We are a dozen miles from the Bay of Fundy, but I'm sure I can hear a foghorn today. I can feel damp drizzly air blowing in through the windows and if I move an inch it will slide down under the bedclothes and cling to my backbone like a leech. There is no point in getting up. There will be nothing to look at, and the sad drip of rain will make me wallow in self-pity. Evvie must be gone to breakfast, thank goodness. The damp makes her sniff, she kept it up all last night in her sleep. Denise is pre-menstrual and cranky as all get out. Mark is away on a three-day pass. It's better to be asleep on a day like this, better to be unconscious. I pull my head down further into my shoulders, clench my eyes, and try to imagine a tropical beach: yellow-and-white-striped beach umbrellas; brilliant aquamarine water; an orange lounge chair and me on it, slightly perspiring, tanned and golden, in a tiny black bikini. My boobs are bigger. Gorgeous mounds, spilling out. I'm really trusting Elizabeth here.
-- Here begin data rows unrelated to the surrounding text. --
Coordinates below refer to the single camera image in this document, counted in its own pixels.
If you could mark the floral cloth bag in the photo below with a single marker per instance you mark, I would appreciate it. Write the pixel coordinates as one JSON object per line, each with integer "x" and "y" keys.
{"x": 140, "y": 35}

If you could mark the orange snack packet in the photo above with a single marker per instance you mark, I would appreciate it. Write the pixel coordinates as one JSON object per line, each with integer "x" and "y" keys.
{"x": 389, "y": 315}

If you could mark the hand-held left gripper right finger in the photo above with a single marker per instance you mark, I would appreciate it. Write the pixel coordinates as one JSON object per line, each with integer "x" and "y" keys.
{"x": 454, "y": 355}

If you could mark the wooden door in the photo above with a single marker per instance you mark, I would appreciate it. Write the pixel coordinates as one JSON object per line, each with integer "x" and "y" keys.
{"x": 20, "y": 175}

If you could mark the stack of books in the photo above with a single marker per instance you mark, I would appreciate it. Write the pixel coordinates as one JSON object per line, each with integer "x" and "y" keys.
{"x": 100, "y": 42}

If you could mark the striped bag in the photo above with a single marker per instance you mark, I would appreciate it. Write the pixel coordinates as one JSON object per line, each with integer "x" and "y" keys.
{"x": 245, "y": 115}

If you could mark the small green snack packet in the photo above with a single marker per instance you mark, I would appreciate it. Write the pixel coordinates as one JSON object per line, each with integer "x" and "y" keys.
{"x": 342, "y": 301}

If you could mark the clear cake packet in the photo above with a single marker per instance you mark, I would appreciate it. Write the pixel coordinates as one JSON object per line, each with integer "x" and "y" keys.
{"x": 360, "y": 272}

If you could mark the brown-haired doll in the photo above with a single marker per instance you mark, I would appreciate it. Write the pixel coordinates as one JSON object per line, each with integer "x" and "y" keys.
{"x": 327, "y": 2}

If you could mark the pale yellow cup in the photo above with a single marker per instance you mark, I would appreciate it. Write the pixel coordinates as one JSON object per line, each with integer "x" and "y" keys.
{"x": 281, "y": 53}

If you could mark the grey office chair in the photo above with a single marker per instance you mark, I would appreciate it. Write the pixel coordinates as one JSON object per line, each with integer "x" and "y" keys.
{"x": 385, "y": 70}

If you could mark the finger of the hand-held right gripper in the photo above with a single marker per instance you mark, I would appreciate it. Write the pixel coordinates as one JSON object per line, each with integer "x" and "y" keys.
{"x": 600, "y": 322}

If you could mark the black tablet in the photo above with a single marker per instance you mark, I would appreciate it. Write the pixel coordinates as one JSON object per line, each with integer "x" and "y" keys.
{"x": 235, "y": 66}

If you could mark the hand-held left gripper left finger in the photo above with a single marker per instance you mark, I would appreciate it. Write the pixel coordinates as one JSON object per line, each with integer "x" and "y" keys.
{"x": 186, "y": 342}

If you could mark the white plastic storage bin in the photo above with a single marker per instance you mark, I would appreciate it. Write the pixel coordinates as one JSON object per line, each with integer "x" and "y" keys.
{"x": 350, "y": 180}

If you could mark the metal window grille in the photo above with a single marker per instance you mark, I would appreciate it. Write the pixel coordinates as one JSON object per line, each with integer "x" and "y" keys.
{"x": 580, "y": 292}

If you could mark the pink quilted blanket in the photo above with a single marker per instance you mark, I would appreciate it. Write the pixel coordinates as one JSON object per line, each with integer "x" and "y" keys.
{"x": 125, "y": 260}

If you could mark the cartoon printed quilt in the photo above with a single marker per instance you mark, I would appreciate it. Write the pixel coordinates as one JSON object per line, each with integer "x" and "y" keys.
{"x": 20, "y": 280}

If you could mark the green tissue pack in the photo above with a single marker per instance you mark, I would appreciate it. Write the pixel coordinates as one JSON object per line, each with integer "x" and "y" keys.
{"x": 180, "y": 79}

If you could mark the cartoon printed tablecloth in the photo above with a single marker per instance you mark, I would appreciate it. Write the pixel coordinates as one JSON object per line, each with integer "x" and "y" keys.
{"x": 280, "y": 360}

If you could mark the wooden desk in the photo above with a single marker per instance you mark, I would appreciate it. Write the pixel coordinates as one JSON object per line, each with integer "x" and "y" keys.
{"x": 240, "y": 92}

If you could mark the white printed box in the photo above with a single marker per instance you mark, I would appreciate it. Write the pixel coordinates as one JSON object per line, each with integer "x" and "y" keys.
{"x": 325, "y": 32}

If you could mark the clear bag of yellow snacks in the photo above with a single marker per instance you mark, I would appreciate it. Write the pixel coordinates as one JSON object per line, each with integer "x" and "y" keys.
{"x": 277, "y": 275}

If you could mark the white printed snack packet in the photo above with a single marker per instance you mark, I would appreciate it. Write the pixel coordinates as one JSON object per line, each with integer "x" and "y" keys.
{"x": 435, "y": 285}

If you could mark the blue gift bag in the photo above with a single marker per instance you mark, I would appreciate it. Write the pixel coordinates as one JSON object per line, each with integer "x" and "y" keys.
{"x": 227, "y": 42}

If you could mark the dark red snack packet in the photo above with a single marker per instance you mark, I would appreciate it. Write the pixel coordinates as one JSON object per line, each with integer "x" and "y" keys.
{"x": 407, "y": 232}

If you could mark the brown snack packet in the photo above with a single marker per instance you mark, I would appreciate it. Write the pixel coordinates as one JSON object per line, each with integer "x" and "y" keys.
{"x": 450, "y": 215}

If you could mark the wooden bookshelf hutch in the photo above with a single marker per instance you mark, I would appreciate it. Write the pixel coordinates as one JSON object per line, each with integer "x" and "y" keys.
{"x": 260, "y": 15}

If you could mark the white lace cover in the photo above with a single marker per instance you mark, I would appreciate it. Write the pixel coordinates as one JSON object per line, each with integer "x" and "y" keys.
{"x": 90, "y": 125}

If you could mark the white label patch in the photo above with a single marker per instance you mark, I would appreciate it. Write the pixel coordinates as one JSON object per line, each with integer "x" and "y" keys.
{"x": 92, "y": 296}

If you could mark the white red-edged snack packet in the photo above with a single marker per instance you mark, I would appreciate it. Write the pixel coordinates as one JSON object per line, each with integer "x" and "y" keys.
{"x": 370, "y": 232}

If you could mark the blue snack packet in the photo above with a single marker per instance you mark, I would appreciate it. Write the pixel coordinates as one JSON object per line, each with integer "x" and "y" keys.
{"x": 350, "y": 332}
As a precaution, in case Miz-etc. gives in to her pathological nosiness and starts leafing though my locker when I'm off meditating in the graveyard, I've taken to mailing my journals home. Elizabeth has promised to store them for me, unopened and unread, until I get home for good and can take possession of them again. I trust Elizabeth not to peek, I do. Gave up on the code thing a while ago, so they're all in my own inimitable, incriminating prose.

Anyway, back to my boobs. Luscious, golden peaches. Offshore, coming closer, a sailboat, flying. At the tiller, Mark…

“Shake a leg, Gwen. Breakfast.”

“I'm sick.”

“Oh, really? I thought you were just in here for a cheap vacation.”

“I think I have a fever. I didn't get any sleep last night.”

“According to the nurses' log you were snoring at two a.m., at four a.m., and again at six a.m.” MacConnell jams a thermometer into my indignant, open mouth. She pulls the windows down until they're open just a few inches, adjusts a valve on the radiator, retrieves the thermometer.